Censura, prisões e violência: jornalistas no Afeganistão alertam para aumento dos abusos
Jornalistas afegãos relataram centenas de casos de abusos por parte de autoridades governamentais, incluindo tortura, detenções arbitrárias e censura mais rigorosa desde que os talibãs regressaram ao poder.
Os repórteres dizem que são frequentemente detidos por cobrirem ataques de grupos militantes ou por escreverem sobre a discriminação contra as mulheres. Alguns afirmam que foram presos na mesma cela que combatentes do Estado Islâmico (EI).
"Nenhuma outra profissão foi tão humilhada", lamenta um jornalista do norte, recentemente detido e espancado.

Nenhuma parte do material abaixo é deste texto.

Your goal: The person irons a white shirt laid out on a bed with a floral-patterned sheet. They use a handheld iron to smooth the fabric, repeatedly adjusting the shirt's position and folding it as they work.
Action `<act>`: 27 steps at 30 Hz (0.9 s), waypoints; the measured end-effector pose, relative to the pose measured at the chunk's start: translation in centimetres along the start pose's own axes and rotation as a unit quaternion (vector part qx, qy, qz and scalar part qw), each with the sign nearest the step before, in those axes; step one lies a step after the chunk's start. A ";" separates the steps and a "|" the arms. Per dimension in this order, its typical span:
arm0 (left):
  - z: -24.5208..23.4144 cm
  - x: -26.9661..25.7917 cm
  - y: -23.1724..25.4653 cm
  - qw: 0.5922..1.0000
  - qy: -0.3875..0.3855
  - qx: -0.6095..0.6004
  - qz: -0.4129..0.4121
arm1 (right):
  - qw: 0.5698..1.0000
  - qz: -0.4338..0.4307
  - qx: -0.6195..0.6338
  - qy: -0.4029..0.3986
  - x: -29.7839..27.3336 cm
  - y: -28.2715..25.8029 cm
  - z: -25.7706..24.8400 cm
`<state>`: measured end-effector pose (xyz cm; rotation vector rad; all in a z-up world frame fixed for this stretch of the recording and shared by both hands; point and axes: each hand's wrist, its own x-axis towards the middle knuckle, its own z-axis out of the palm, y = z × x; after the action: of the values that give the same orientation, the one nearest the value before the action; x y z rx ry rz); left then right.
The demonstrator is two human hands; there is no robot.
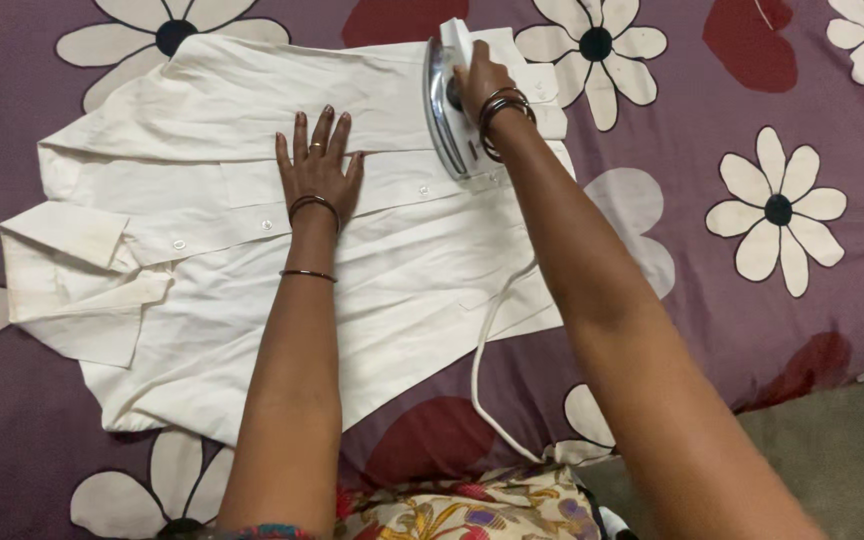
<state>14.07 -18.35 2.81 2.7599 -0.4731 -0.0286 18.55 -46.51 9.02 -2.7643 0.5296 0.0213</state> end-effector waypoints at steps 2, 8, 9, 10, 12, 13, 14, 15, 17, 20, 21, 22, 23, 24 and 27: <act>0.1 0.1 0.0 1.000 0.000 -0.002 -0.004 | 1.000 0.014 0.003 -0.005 -0.1 2.6 -1.0; 0.1 -0.1 -0.1 1.000 0.005 -0.002 0.003 | 1.000 0.011 0.004 -0.013 -0.3 4.0 -2.2; 0.2 -0.1 0.0 1.000 0.011 -0.001 0.004 | 1.000 0.007 -0.010 -0.014 -0.4 3.9 -2.4; 0.1 0.0 0.0 1.000 0.017 0.000 0.004 | 0.999 0.005 -0.024 -0.024 -0.5 3.8 -2.8; -0.1 0.0 0.0 1.000 0.020 -0.003 0.005 | 0.998 0.000 -0.052 -0.047 -0.7 3.8 -3.5; -0.2 0.0 -0.1 1.000 0.018 -0.006 0.004 | 0.997 -0.008 -0.058 -0.046 -0.7 3.9 -3.8; -0.1 -0.3 -0.1 1.000 0.012 -0.011 0.004 | 0.997 -0.015 -0.065 -0.048 -0.9 4.7 -4.4; 0.1 -0.6 -0.1 1.000 0.012 -0.018 0.005 | 0.996 -0.021 -0.072 -0.050 -1.1 5.4 -4.6; -0.1 -0.5 0.1 0.999 0.019 -0.031 0.008 | 0.997 0.011 -0.053 -0.048 -1.1 6.1 -4.7; -0.7 -0.6 0.1 0.999 0.018 -0.036 0.004 | 0.999 0.000 -0.040 -0.030 -0.9 6.9 -4.5; -0.7 -0.7 0.1 0.999 0.017 -0.035 0.003 | 0.999 -0.011 -0.039 -0.023 -0.9 7.3 -4.4; -0.7 -0.7 0.1 0.999 0.015 -0.033 0.003 | 0.999 -0.013 -0.044 -0.025 -1.0 7.9 -4.4; -0.6 -0.6 0.2 0.999 0.013 -0.032 0.003 | 0.998 -0.015 -0.048 -0.027 -1.2 8.6 -4.5; -0.5 -0.5 0.2 0.999 0.015 -0.030 0.005 | 0.998 -0.017 -0.053 -0.030 -1.4 9.3 -4.5; 0.1 -0.3 -0.1 0.999 0.015 -0.030 0.007 | 0.999 -0.020 -0.026 -0.011 -1.6 11.1 -4.9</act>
<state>13.82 -18.25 2.66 2.6945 -0.4762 0.0033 12.85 -57.26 10.27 -2.8212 0.4756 0.0567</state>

"Meus amigos e eu não queremos mais continuar nesta profissão. Novas restrições são anunciadas dia após dia", diz à AFP o jornalista, que pediu para não revelar o seu nome por razões de segurança.
"Se cobrirmos (ataques) ou temas sobre mulheres, nos expomos a ameaças por telefone, intimações ou detenções", acrescenta.
Quando os talibãs assumiram o poder em 2021, após duas décadas de insurgência, havia 8.400 profissionais da imprensa, incluindo 1.700 mulheres. Atualmente apenas 5.100 continuam na profissão, entre elas 560 mulheres, segundo fontes do setor.
"Registramos cerca de 450 casos de abusos contra jornalistas desde a chegada dos talibãs, incluindo detenções, ameaças, prisões arbitrárias, violência física, tortura", afirma Samiullah, da associação de jornalistas do Afeganistão, cujo nome foi alterado para sua segurança.
As autoridades talibãs não quiseram responder às perguntas da AFP.
O vice-ministro da Informação, Hayatullah Muhajir Farahi, assegurou recentemente em um comunicado que a imprensa pode trabalhar no Afeganistão desde que respeite "os valores islâmicos, os altos interesses do país, a sua cultura e tradições".
- Novas leis e regulamentações -
Há alguns dias foram impostas novas regulamentações aos programas de debate político, alertam vários responsáveis da imprensa.
Os convidados devem ser escolhidos em uma lista aprovada pelo Talibã, os temas devem ser autorizados e qualquer crítica ao governo é proibida. Os programas não podem ser transmitidos ao vivo e a gravação é revisada para eliminar os "pontos fracos".
A rádio e televisão estatal RTA não permite mais que mulheres trabalhem como jornalistas, segundo um funcionário da entidade, que pediu para não ser identificado.
As vozes femininas são proibidas no rádio e na televisão na província de Helmand, no sul. A vigilância dos jornalistas nas redes sociais continua e os veículos de comunicação sobrevivem graças à autocensura.
Em setembro, o canal Afghanistan International, com sede em Londres, para o qual nenhum afegão está autorizado a trabalhar, acusou Cabul de bloquear as suas frequências.
A recente lei para a "promoção da virtude e prevenção do vício", que formaliza a interpretação rigorosa da lei islâmica, é outra fonte de preocupação para os jornalistas.
A lei proíbe as mulheres de falar alto em público.
Embora as autoridades "garantam que não afetará o trabalho dos jornalistas, vemos no terreno que tem impacto", alerta Samiullah.
"Em julho tivemos dois ou três casos de abuso contra jornalistas. Em agosto foram denunciados 15 ou 16 casos e em setembro 11", acrescenta.
"Quando falamos com o Ministério da Informação, eles nos garantem que as coisas vão melhorar", diz o jornalista. "Mas depois vemos como (os oficiais de inteligência) se comportam nas províncias e, na verdade, é pior".
Dezenas de veículos de comunicação fecharam e o Afeganistão passou do 122º para o 178º lugar no ranking de liberdade de imprensa, entre 180 países, compilado por Repórteres Sem Fronteiras (RSF).